Vancouver: Housing the Homeless in Old Shipping Containers

By Aiswarya Lakshmi
Tuesday, February 23, 2016
Photo: Jetson Green

 The City of Vancouver has issued a request for proposal for a company to build and install up to 300 shipping container-sized modular housing units to temporarily house the homeless, repots CBC News.

 
Providing temporary living spaces in shipping containers or other portable housing units is part of the latest plan to tackle homelessness in Vancouver Mayor Gregor Robertson's city.
 
“Previous units that we have already in the City of Vancouver are two standard shipping containers off a ship that have been offset and welded together to create a two room suite. They are very nice. You would never guess that were containers,” City Councillor Kerry Jang said.
 
Jang says developers could be offered tax incentives to allow the units to be placed on land until it’s developed.
 
The city's RFP  makes it clear the plans are in their early stages and no site for the modular homes has been selected.
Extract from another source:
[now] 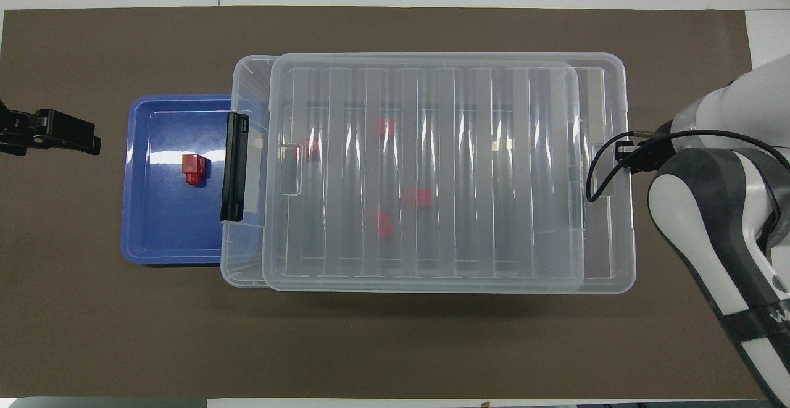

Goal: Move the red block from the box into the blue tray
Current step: 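Slide the clear lid back over the box with the right gripper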

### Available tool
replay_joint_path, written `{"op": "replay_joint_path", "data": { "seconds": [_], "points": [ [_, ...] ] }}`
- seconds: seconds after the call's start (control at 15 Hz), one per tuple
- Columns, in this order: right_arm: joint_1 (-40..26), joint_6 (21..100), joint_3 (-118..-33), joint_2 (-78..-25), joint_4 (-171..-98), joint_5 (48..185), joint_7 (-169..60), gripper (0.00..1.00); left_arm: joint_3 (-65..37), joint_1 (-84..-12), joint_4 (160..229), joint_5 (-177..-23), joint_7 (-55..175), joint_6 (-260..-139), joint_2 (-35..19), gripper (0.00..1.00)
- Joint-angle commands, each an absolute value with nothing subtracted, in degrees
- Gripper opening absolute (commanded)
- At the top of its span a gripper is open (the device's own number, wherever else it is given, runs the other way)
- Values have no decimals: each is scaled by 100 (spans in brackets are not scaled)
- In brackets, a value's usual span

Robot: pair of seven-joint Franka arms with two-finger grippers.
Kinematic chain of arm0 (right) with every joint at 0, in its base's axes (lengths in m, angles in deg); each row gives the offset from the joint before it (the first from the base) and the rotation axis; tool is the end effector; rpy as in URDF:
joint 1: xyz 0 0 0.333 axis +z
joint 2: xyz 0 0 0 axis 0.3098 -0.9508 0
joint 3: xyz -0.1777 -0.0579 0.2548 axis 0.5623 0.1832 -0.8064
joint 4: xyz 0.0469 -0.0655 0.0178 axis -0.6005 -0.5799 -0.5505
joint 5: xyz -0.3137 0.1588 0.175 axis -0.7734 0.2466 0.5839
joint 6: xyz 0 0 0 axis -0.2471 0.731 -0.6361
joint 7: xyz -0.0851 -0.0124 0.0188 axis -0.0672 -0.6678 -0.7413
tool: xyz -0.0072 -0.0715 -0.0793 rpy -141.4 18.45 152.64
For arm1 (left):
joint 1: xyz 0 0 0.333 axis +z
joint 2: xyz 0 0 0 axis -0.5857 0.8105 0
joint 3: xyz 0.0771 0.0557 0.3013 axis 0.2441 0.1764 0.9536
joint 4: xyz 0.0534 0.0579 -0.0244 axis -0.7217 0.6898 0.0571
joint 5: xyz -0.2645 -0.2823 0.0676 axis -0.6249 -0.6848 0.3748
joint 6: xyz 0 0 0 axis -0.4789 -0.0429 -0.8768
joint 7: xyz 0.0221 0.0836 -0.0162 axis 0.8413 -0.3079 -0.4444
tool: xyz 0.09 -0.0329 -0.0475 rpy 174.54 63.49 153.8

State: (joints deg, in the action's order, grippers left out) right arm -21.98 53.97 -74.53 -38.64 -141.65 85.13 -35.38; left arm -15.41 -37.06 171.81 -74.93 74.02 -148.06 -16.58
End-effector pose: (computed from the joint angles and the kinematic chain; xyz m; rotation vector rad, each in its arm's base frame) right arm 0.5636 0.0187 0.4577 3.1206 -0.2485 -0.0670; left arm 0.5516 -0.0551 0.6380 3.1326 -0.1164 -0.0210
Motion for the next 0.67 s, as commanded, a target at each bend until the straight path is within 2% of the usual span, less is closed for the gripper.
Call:
{"op": "replay_joint_path", "data": {
  "seconds": [0.0,0.6],
  "points": [
    [-2218,5627,-7578,-3714,-14417,8625,-3390,0,-1524,-3700,17210,-7546,7396,-14727,-1691,100],
    [-2218,5803,-7718,-3696,-14496,8739,-3232,0,-1524,-3700,17210,-7546,7405,-14727,-1682,100]
  ]
}}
But the type of unit, and its purpose, is spelled out — 150 sq ft, washroom and sleeping quarters but no kitchens and must be portable. 
 
"Getting people inside ... has been very important because it really gets people ready to move into permanent housing when it is ready," Jang said.
 
This won't be the first time the city has considered homes made out of shipping containers, or something similar. The Atira Women's Resource Society opened a six-unit housing complex made from recycled shipping containers in 2013 on Alexander Street.